— Work task —
Leave the pictures out and repeat the rest of the data below exactly.

*** Opening of Dataset excerpt ***

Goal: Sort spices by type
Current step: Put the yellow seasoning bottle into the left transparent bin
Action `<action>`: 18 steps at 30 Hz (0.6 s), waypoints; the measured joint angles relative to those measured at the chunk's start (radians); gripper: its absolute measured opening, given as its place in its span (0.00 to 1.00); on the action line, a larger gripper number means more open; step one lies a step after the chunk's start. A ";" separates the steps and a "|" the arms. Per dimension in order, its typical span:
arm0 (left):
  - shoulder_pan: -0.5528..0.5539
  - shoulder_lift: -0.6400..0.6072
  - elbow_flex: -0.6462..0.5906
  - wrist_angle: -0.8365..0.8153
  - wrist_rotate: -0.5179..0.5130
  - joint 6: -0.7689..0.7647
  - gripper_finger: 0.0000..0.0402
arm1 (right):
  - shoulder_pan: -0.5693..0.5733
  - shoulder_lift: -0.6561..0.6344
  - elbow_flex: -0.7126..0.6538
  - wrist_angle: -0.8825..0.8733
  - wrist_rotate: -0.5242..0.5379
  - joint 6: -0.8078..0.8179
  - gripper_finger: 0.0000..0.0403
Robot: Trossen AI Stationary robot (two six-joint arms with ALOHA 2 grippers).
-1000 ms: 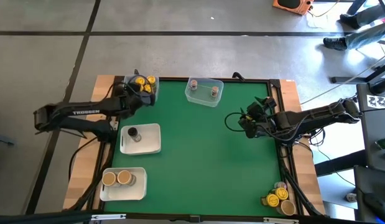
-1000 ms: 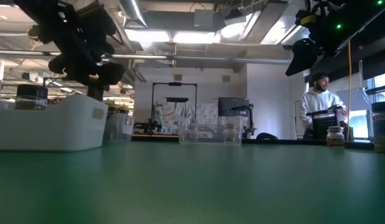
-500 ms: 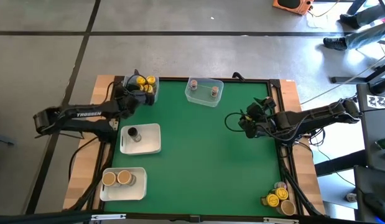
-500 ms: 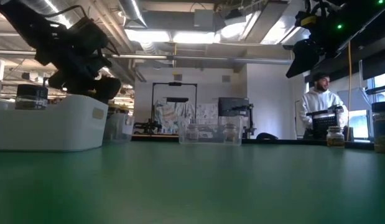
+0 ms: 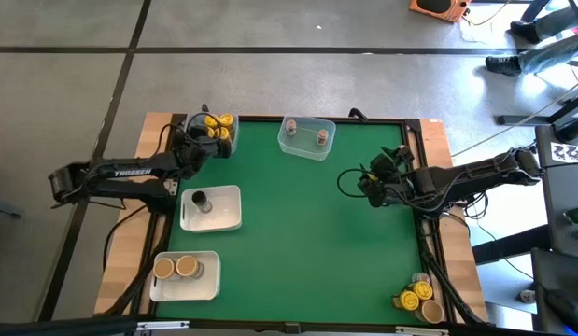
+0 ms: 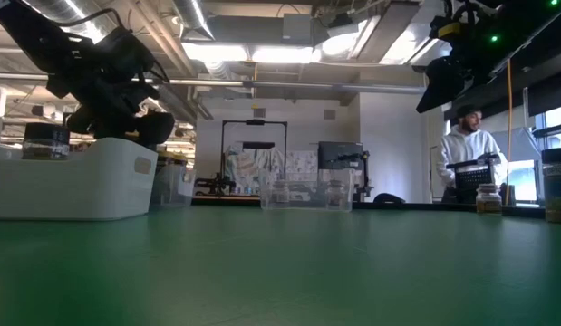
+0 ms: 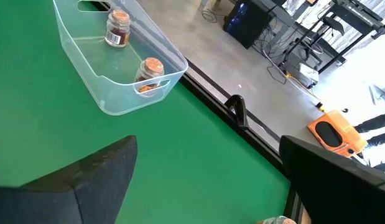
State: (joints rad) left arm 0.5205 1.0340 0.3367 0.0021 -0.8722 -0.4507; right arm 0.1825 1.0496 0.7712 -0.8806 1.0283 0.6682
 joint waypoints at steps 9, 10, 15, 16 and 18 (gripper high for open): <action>-0.001 -0.089 -0.006 -0.037 0.047 0.074 0.58 | 0.000 0.000 0.000 0.000 0.000 0.000 0.97; -0.001 -0.106 -0.006 -0.047 0.069 0.091 0.58 | 0.000 0.000 0.000 0.000 0.000 0.000 0.97; 0.017 -0.196 -0.006 -0.106 0.230 0.228 0.58 | 0.000 0.000 0.000 0.000 0.005 0.000 0.97; 0.022 -0.209 -0.006 -0.119 0.248 0.250 0.58 | 0.000 0.000 0.000 0.000 0.005 0.000 0.97; 0.034 -0.224 -0.006 -0.134 0.265 0.283 0.58 | 0.000 0.000 0.000 0.001 0.005 0.000 0.97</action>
State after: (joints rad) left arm 0.5545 0.8102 0.3309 -0.1316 -0.6074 -0.1682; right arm 0.1825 1.0496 0.7712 -0.8801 1.0332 0.6680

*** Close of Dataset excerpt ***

— Solution below —
Goal: Sort spices by type
Current step: Put the yellow seasoning bottle into the left transparent bin
Action `<action>`: 18 steps at 30 Hz (0.6 s), waypoints; the measured joint angles relative to those measured at the chunk's start (radians); gripper: its absolute measured opening, given as its place in its span (0.00 to 1.00); on the action line, a larger gripper number means more open; step one lies a step after the chunk's start. A ";" separates the steps and a "|" the arms. Per dimension in order, its typical span:
arm0 (left):
  - shoulder_pan: -0.5528..0.5539
  - shoulder_lift: -0.6400..0.6072
  - elbow_flex: -0.6462..0.5906
  - wrist_angle: -0.8365..0.8153
  - wrist_rotate: -0.5179..0.5130
  - joint 6: -0.7689..0.7647
  - gripper_finger: 0.0000..0.0402
arm1 (right):
  - shoulder_pan: -0.5693..0.5733
  - shoulder_lift: -0.6561..0.6344
  - elbow_flex: -0.7126..0.6538
  - wrist_angle: -0.8825..0.8733
  - wrist_rotate: -0.5242..0.5379
  - joint 6: -0.8078..0.8179
  - gripper_finger: 0.0000..0.0403
Robot: Trossen AI Stationary robot (two six-joint arms with ALOHA 2 grippers).
-1000 ms: 
-1000 ms: 
-500 ms: 
-500 ms: 
+0 ms: 
+0 ms: 
+0 ms: 
State: (joints rad) left arm 0.5205 1.0340 0.3367 0.0021 -0.8722 -0.4507; right arm 0.1825 1.0496 0.7712 -0.8806 1.0283 0.6682
 joint waypoints at steps 9, 10, 15, 16 and 18 (gripper high for open): <action>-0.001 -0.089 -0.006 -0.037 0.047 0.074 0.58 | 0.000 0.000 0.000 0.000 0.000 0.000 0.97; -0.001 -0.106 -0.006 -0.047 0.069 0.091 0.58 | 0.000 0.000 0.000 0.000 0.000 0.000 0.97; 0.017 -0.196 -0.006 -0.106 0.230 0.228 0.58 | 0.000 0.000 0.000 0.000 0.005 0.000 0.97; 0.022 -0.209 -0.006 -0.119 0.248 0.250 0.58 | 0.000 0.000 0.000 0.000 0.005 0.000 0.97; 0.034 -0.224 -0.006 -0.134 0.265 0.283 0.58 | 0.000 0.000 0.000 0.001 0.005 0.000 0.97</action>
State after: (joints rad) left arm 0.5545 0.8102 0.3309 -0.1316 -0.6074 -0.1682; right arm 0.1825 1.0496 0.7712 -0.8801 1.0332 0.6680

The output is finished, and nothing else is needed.